◆ **Your task**: Locate the word "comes" in the material, then show every line that holds it.
..........
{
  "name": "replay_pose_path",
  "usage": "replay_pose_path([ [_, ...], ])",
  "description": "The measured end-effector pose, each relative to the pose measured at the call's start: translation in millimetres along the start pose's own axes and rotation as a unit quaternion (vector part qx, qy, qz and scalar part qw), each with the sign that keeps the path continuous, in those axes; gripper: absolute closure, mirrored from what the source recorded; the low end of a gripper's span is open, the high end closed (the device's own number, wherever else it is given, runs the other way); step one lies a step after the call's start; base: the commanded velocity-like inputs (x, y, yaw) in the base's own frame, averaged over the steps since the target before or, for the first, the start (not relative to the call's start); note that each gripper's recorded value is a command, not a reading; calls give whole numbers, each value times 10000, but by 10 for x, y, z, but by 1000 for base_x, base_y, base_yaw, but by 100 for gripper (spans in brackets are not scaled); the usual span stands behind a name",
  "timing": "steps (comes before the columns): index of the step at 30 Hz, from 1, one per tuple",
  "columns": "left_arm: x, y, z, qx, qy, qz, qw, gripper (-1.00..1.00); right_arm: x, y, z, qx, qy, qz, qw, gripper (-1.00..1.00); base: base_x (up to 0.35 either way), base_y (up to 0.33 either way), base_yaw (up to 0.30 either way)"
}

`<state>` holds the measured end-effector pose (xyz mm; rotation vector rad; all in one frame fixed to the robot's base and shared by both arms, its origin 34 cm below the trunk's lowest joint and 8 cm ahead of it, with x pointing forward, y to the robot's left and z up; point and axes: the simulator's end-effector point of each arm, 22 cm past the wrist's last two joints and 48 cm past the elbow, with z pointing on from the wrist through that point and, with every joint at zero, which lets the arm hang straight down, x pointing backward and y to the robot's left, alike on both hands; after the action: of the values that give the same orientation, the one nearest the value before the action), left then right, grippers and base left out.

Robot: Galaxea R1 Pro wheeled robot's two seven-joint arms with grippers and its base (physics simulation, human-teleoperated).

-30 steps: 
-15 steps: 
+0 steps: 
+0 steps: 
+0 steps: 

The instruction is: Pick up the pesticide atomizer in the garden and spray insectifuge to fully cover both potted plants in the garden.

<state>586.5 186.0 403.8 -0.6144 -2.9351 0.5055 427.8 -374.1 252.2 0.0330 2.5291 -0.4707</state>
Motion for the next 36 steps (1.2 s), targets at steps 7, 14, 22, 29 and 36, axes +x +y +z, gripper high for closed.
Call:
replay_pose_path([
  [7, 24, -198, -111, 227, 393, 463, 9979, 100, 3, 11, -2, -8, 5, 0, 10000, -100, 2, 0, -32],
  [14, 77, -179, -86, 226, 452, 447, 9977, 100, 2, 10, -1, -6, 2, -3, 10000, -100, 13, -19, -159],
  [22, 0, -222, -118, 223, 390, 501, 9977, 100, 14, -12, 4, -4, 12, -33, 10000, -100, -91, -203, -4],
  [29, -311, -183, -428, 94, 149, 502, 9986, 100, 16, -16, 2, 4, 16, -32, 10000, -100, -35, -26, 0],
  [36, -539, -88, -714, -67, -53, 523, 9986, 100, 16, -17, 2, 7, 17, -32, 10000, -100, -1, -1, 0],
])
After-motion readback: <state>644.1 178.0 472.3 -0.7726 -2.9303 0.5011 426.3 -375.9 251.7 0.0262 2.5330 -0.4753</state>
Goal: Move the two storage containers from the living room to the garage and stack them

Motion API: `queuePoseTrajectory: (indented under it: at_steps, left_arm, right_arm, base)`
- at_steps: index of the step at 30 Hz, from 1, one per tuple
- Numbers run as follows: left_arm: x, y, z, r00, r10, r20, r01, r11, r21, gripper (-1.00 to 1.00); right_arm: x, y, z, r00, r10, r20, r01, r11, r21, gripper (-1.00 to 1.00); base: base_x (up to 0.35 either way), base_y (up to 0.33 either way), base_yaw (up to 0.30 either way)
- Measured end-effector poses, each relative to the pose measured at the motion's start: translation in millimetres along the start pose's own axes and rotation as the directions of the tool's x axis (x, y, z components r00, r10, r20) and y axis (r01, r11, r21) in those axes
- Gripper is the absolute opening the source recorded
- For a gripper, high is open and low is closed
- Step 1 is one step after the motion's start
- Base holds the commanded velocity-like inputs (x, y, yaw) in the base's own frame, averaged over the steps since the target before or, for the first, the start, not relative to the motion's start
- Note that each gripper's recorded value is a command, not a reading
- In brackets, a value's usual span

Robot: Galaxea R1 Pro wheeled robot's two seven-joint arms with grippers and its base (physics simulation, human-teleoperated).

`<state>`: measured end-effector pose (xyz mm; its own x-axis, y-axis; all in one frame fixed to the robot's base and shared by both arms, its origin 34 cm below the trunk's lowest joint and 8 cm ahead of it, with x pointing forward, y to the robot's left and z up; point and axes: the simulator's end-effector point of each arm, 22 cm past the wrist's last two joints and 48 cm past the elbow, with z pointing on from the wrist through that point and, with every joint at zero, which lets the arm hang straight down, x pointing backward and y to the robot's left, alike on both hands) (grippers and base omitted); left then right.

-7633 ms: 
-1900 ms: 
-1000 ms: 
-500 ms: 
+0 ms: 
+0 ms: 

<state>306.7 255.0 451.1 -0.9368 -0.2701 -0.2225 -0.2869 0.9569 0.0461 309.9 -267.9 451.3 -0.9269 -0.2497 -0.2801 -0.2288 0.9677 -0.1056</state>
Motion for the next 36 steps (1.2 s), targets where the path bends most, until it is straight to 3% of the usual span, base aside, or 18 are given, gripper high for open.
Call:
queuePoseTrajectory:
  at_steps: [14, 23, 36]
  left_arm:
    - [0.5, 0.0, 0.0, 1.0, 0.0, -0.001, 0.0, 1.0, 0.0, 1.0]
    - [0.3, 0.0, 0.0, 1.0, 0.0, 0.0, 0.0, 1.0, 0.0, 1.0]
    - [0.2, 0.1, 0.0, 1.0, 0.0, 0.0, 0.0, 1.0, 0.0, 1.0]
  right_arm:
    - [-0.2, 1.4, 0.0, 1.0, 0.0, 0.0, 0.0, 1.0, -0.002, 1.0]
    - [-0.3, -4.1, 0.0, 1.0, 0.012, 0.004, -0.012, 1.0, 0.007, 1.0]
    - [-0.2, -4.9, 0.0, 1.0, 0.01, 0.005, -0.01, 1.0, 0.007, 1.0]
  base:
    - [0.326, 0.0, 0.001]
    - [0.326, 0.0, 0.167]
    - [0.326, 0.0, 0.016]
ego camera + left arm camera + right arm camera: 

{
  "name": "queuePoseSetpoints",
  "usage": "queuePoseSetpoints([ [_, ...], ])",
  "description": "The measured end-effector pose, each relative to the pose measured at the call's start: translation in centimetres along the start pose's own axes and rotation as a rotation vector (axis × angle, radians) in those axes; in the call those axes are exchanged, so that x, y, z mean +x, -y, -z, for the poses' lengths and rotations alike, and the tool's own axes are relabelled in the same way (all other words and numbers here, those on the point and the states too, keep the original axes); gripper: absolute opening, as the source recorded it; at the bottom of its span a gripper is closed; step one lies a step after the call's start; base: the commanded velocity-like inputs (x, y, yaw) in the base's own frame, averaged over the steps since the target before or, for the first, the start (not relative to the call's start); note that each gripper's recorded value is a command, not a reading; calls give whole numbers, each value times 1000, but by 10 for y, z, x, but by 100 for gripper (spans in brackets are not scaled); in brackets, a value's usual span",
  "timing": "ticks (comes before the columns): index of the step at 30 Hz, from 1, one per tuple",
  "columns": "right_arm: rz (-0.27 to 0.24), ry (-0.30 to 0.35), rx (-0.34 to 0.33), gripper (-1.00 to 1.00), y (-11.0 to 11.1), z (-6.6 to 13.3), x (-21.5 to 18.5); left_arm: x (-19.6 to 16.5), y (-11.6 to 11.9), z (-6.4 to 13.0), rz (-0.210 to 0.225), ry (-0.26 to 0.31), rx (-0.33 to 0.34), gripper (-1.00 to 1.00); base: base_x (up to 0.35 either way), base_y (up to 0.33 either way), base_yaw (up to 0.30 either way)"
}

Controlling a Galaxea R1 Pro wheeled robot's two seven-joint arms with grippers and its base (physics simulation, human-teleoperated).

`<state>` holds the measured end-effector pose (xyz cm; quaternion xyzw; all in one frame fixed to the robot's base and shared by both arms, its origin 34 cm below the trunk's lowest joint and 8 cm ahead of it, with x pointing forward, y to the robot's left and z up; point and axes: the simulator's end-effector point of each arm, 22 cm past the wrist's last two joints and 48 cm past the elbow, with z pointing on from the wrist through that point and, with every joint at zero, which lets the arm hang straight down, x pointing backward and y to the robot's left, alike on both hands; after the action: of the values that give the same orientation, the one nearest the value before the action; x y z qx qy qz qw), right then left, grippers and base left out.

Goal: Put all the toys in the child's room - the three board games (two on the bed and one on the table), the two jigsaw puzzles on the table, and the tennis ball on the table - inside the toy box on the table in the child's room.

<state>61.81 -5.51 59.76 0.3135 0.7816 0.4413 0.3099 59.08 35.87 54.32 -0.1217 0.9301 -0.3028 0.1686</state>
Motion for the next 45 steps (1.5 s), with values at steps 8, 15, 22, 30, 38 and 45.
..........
◆ **Output of the task**:
  "timing": "steps (comes before the columns): index of the step at 30 Hz, from 1, one per tuple",
  "timing": "ticks (comes before the columns): index of the step at 30 Hz, from 1, one per tuple",

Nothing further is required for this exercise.